Target specific areas for improvement – Based on statistical and anecdotal input, you should have no problem identifying multiple opportunities for improvement in your organization.

Determine what processes/procedures can be modified – Up front, identify what potentially can be changed, what cannot, and proceed accordingly.

Ongoing leadership encouragement – Your organization’s leaders should proactively and visibly support CI efforts, to encourage employees to pursue CI.

Implement effective CI strategies – No matter what formal or informal CI model you use, ensure that it measurably improves quality.

Communicate improvements – It’s not enough to simply adopt improvements made possible through CI; tell your employees about it! By doing so, you’ll reward the original source of the CI idea and encourage others to provide their own CI ideas.

While all of the steps listed above are important, Step 1, “Target specific areas for improvement,” and Step 5, “Communicate improvements,” are often overlooked or shortchanged in action. To emphasize the importance of these specific action steps, see the following two client success stories below.

Targeting Productivity for Improvement

Creating a culture that embraces and applies CI begins with an organization’s leadership being very specific about the areas needed for improvement. Ineffective leaders set vague or distant goals that very few ultimately take seriously. Or these leaders set too many goals resulting in the easiest or most enjoyable goals being completed first, and the toughest ones last or not at all.

Leaders will more likely see CI-related benefits consistently happen by targeting specific areas for improvement, presenting specific goals around these areas in a clear and compelling way, and insisting upon employee efforts to achieve them.

Specificity was the mandate of a large multi-specialty clinic – a client of Freed Associates (Freed) – that wished to increase its productivity based on the volume of patients seen each day. Unsure of how or where to begin by objectively assessing themselves, the clinic’s leaders turned to Freed for help.

Freed began by initiating a time/motion study of the clinic’s most productive physician, a dermatologist, to understand his success. Freed discovered that this dermatologist had trained his team to place every clinical item in every exam room in exactly the same place. He took photos of every drawer, counter, and workspace to train his staff on where he wanted everything placed. Then, he used this same system to develop his par supply levels inside the exam and supply rooms. This way, he never wasted a second looking for anything. He could essentially navigate his exam room blindfolded and still get through a visit quickly, without rushing.

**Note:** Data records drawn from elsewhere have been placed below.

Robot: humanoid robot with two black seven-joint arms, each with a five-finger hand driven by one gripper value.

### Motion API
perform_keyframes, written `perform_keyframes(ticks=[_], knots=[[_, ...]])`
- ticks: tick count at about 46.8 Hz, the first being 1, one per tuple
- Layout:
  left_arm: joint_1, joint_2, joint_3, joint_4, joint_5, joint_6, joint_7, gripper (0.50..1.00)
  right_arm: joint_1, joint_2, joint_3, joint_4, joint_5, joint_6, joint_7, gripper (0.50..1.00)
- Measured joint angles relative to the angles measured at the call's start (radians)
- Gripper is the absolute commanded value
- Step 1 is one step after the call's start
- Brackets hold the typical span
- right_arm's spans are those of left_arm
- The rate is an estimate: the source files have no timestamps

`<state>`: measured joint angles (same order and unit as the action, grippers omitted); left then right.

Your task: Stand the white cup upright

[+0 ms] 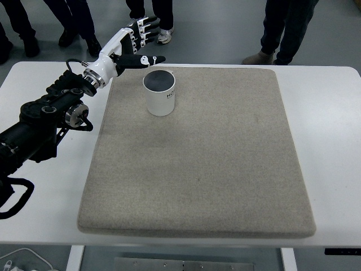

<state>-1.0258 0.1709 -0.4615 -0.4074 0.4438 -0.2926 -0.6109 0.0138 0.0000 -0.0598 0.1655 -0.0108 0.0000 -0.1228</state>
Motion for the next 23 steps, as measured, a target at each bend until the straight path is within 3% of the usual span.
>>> perform_keyframes(ticks=[9, 23], knots=[[-0.011, 0.007, 0.007, 0.021, -0.083, -0.029, 0.0, 0.99, 0.0, 0.0, 0.0, 0.0, 0.0, 0.0, 0.0, 0.93], [-0.006, 0.009, -0.004, 0.069, -0.263, -0.125, 0.0, 0.988, 0.0, 0.0, -0.002, 0.0, 0.0, 0.0, 0.0, 0.93]])
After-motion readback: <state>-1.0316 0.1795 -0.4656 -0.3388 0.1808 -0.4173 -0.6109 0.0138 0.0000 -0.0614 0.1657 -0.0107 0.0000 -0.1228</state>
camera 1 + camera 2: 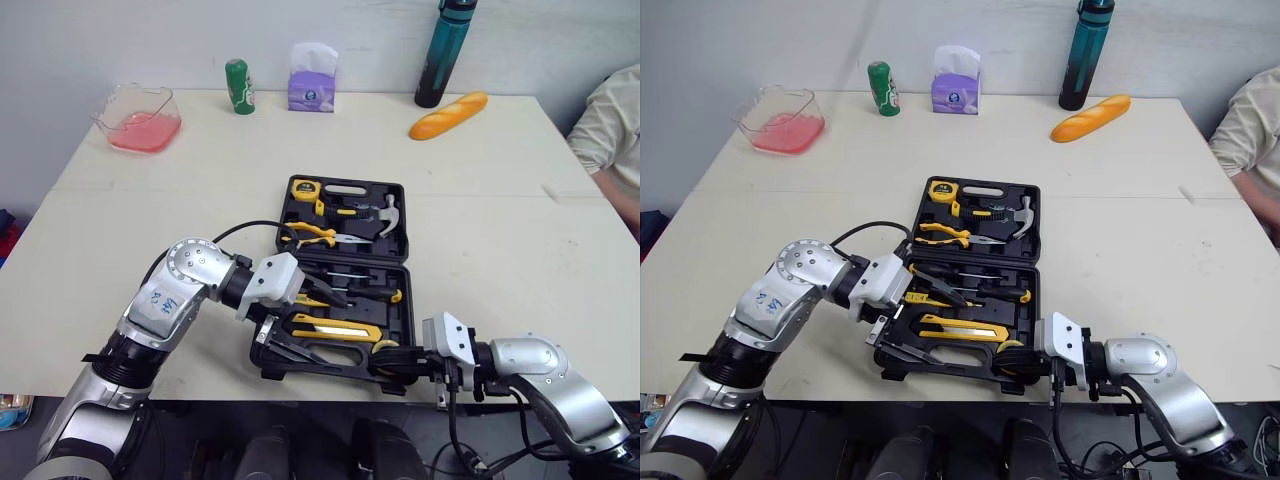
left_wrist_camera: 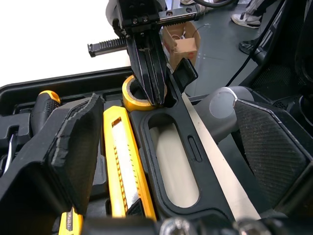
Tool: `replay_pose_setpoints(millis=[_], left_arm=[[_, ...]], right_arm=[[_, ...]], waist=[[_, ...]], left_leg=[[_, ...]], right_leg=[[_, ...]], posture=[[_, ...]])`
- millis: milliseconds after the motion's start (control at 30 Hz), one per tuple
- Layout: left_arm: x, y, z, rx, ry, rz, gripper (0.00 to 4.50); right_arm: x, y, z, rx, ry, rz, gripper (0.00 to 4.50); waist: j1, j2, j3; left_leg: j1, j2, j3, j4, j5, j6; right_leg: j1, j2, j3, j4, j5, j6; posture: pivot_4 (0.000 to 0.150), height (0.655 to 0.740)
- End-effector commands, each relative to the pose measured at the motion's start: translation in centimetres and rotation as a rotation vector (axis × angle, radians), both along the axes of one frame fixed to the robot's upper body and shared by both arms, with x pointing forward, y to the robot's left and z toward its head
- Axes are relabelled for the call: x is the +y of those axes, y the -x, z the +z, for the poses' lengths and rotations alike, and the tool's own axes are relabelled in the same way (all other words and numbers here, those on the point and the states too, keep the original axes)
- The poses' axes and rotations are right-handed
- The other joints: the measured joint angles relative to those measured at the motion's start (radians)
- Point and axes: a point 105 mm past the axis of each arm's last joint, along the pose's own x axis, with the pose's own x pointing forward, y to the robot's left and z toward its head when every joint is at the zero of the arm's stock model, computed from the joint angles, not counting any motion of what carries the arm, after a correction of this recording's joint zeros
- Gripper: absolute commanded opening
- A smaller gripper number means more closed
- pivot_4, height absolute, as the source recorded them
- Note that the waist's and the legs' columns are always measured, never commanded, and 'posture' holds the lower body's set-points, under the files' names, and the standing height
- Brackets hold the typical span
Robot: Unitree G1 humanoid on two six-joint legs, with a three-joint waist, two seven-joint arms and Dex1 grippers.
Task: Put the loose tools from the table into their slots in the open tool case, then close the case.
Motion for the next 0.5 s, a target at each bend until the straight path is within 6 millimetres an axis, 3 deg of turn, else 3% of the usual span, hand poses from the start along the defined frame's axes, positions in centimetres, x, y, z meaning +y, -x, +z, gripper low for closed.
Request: replay_pose_setpoints(millis=[33, 500], left_arm=[[0.1, 0.1, 0.3, -0.024, 0.014, -0.010, 4.50], [0.4, -2.0, 0.3, 0.021, 0.025, 0.041, 4.50]], right_arm=[[-1.8, 0.4, -3.3, 0.149, 0.065, -0.095, 0.04], [-0.8, 0.1, -2.5, 0.138, 0.068, -0.110, 0.04]], waist=[[0.000, 0.000, 0.000], [-0.003, 0.000, 0.000]], left_leg=[[0.000, 0.000, 0.000, 0.000, 0.000, 0.000], [0.001, -0.001, -0.001, -0.002, 0.000, 0.000]], right_leg=[[0.000, -0.001, 0.000, 0.000, 0.000, 0.000], [0.002, -0.009, -0.006, -0.003, 0.000, 0.000]], posture=[[0.150, 0.7400], [0.150, 0.7400]])
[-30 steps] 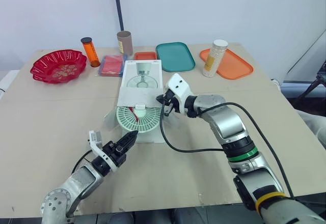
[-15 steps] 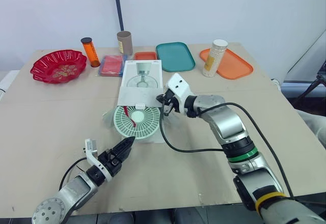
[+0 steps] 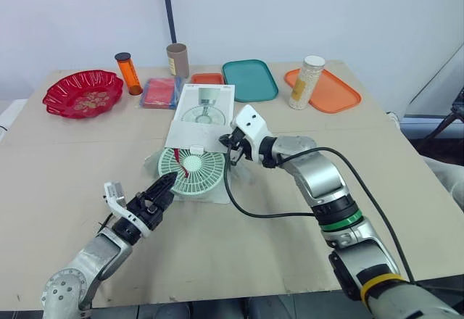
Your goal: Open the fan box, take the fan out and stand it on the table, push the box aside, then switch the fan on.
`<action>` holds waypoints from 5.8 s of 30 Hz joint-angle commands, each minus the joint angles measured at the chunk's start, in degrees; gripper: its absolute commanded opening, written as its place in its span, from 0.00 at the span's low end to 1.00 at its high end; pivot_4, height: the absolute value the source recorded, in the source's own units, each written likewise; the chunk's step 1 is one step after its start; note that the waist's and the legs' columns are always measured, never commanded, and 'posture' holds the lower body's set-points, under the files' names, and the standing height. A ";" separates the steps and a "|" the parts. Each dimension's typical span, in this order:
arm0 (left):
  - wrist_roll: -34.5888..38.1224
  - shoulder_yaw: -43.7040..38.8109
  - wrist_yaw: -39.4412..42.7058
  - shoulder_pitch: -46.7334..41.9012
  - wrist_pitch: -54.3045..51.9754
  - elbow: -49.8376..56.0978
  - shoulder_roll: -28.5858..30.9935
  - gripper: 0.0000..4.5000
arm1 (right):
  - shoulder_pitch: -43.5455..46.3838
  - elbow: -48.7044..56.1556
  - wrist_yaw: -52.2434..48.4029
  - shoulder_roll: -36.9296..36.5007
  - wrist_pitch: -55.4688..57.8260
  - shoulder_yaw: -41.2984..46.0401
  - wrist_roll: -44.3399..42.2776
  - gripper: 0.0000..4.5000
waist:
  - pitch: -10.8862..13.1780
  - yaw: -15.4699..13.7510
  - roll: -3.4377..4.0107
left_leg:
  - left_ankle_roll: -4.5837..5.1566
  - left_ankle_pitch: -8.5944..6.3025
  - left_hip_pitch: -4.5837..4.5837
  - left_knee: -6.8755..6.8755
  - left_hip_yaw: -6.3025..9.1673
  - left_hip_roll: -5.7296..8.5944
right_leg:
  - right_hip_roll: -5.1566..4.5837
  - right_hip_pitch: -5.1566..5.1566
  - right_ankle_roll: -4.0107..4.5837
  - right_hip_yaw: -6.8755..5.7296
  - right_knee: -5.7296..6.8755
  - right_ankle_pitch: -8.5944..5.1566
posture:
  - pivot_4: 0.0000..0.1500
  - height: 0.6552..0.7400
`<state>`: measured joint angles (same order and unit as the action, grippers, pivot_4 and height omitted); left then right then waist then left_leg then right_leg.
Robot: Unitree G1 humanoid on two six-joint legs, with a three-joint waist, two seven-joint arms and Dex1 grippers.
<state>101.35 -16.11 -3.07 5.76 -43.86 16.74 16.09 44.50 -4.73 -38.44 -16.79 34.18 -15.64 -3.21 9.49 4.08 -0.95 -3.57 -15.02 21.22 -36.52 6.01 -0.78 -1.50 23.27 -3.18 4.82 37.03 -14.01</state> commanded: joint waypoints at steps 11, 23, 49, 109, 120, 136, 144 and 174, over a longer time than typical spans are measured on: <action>-4.79 1.67 1.94 -6.07 1.40 -5.98 -2.48 0.75 | -0.54 -0.12 0.70 0.26 -0.35 0.07 0.62 0.00 | 0.01 -0.10 -0.01 | -0.01 0.01 0.02 0.00 0.00 0.02 | 0.00 0.01 0.00 -0.01 0.00 0.00 | 1.00 1.00; -3.31 1.27 1.29 -3.37 -0.75 -4.89 -2.50 0.38 | -0.67 -0.07 1.08 0.18 -0.29 0.19 0.43 0.00 | 0.00 -0.09 -0.02 | -0.03 0.01 0.02 0.00 0.01 0.01 | 0.00 0.00 -0.01 0.00 0.00 0.00 | 1.00 1.00; 1.23 1.54 2.92 16.37 0.91 5.28 -0.26 0.38 | 0.36 -0.61 0.42 0.55 -0.49 0.11 0.14 0.00 | 0.00 -0.06 -0.02 | -0.06 -0.01 -0.02 0.03 0.00 0.00 | -0.01 0.00 0.03 0.00 -0.01 -0.12 | 1.00 1.00; -94.31 -0.42 63.17 -6.46 103.80 -32.85 26.12 0.99 | -29.45 28.60 -30.28 -23.72 -8.32 17.93 -29.90 0.00 | 0.81 -1.07 -0.34 | -0.09 -0.13 0.06 0.14 -0.13 -0.20 | 0.02 0.12 -0.05 -0.12 -0.05 -0.33 | 1.00 1.00; -107.83 4.35 49.71 -18.23 122.76 -48.12 25.69 0.99 | -31.51 29.55 -27.87 -24.67 -10.07 16.91 -28.67 0.00 | 0.80 -1.44 -0.36 | -0.09 -0.13 0.08 0.11 -0.07 -0.16 | 0.02 0.08 0.10 -0.15 -0.03 -0.17 | 1.00 1.00; -133.24 2.65 33.43 -26.28 136.31 -56.66 22.05 0.99 | -33.02 33.71 -22.60 -24.95 -8.97 16.54 -27.96 0.00 | 0.79 -1.50 -0.38 | -0.09 -0.12 0.05 0.06 -0.02 -0.14 | 0.02 0.04 0.07 -0.18 0.03 -0.03 | 1.00 1.00; -154.36 -1.00 17.58 -28.93 135.16 -53.36 20.90 0.99 | -34.61 36.09 -22.17 -25.61 -8.48 17.40 -29.54 0.00 | 0.77 -1.52 -0.41 | -0.09 -0.12 0.05 0.02 0.01 -0.12 | 0.01 0.00 0.04 -0.22 0.05 0.00 | 1.00 1.00; -178.74 38.32 -43.48 -32.05 108.75 -45.46 36.63 0.46 | -37.20 34.99 -21.16 -27.40 -10.26 17.21 -28.03 0.00 | 0.71 -1.62 -0.47 | -0.10 -0.12 0.03 -0.02 0.05 -0.01 | -0.27 -0.02 0.04 -0.57 0.21 0.04 | 1.00 1.00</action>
<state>-77.67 20.46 -45.78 -26.11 64.92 -28.76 51.04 7.25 29.10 -59.72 -43.62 24.88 0.28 -31.08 10.20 2.46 -1.43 -3.67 -15.13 21.25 -36.54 6.07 -0.79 -1.78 23.25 -3.14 4.25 37.24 -13.97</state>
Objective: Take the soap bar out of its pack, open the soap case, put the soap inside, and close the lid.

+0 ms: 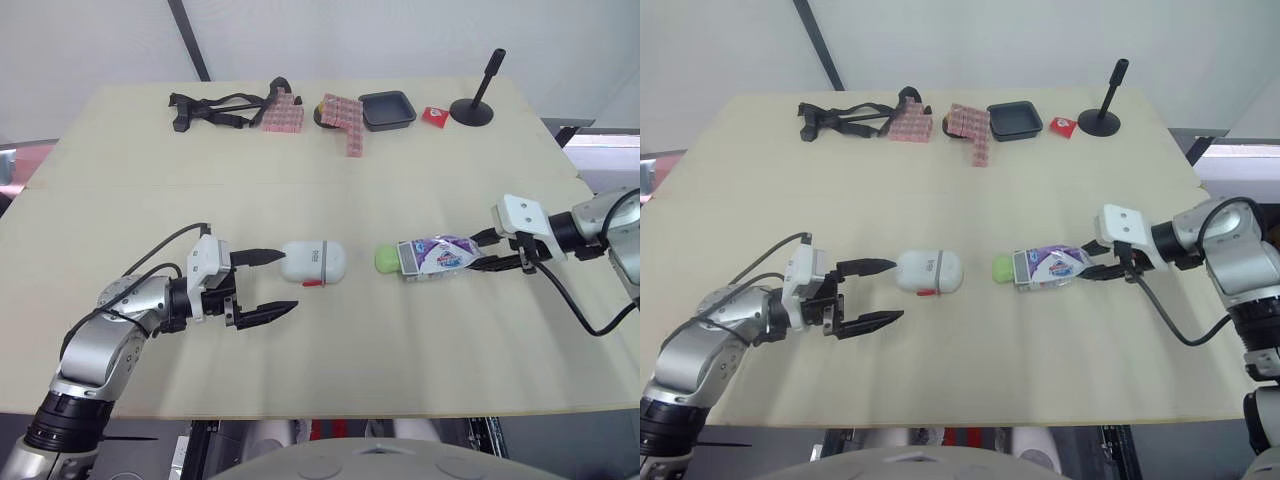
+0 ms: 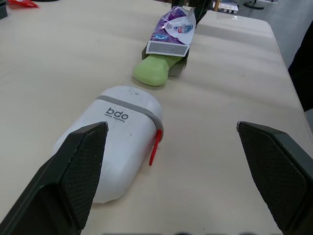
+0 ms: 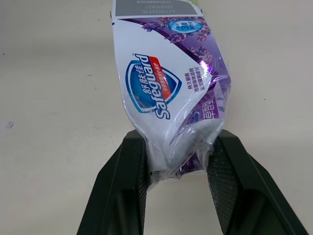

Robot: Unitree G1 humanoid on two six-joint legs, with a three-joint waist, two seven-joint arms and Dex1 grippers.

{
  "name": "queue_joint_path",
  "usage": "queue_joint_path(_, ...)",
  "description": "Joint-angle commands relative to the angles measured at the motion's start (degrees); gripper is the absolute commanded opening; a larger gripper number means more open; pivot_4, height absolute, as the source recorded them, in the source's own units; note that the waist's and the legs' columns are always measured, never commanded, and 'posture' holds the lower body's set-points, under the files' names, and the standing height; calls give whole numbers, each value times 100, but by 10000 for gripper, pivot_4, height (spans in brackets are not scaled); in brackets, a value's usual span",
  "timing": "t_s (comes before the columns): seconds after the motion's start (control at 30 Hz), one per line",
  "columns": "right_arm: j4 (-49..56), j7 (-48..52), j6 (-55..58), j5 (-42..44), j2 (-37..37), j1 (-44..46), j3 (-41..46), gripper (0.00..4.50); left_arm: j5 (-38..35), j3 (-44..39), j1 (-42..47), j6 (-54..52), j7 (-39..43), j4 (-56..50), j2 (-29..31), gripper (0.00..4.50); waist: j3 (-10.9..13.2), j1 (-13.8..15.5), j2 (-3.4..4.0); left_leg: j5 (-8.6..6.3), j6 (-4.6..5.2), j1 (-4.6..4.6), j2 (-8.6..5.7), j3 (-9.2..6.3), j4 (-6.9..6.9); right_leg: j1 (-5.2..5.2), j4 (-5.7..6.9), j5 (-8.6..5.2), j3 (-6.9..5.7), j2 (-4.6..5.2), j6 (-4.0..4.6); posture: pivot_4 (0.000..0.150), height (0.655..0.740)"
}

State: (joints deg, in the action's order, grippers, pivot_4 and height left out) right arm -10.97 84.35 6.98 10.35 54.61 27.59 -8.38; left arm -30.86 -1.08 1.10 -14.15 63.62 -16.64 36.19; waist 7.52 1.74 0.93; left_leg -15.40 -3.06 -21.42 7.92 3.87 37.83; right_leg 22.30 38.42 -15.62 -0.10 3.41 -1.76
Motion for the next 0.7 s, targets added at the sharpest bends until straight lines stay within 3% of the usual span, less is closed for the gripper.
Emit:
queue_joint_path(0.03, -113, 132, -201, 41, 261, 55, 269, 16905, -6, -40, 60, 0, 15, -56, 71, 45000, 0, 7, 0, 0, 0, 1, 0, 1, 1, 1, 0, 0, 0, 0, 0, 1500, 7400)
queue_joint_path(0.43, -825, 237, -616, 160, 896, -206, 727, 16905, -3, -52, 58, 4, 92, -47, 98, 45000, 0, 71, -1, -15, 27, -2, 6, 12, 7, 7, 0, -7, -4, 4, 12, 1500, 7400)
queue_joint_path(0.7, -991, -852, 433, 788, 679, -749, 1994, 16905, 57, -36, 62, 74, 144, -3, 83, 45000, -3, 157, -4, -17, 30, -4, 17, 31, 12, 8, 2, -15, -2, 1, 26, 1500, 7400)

Freed used the same time/motion study process with the clinic’s other high-performing providers, without impacting clinical visits, until all of the clinic’s specialties were covered. Through the productivity insights gained, analyzed, and acted upon, Freed was able to help the clinic increase its overall productivity by 20 percent and reduce its supplies inventory, which lowered the clinic’s operating budget. Providers, staff members and even patients all noted the productivity gains and were pleased with the outcomes.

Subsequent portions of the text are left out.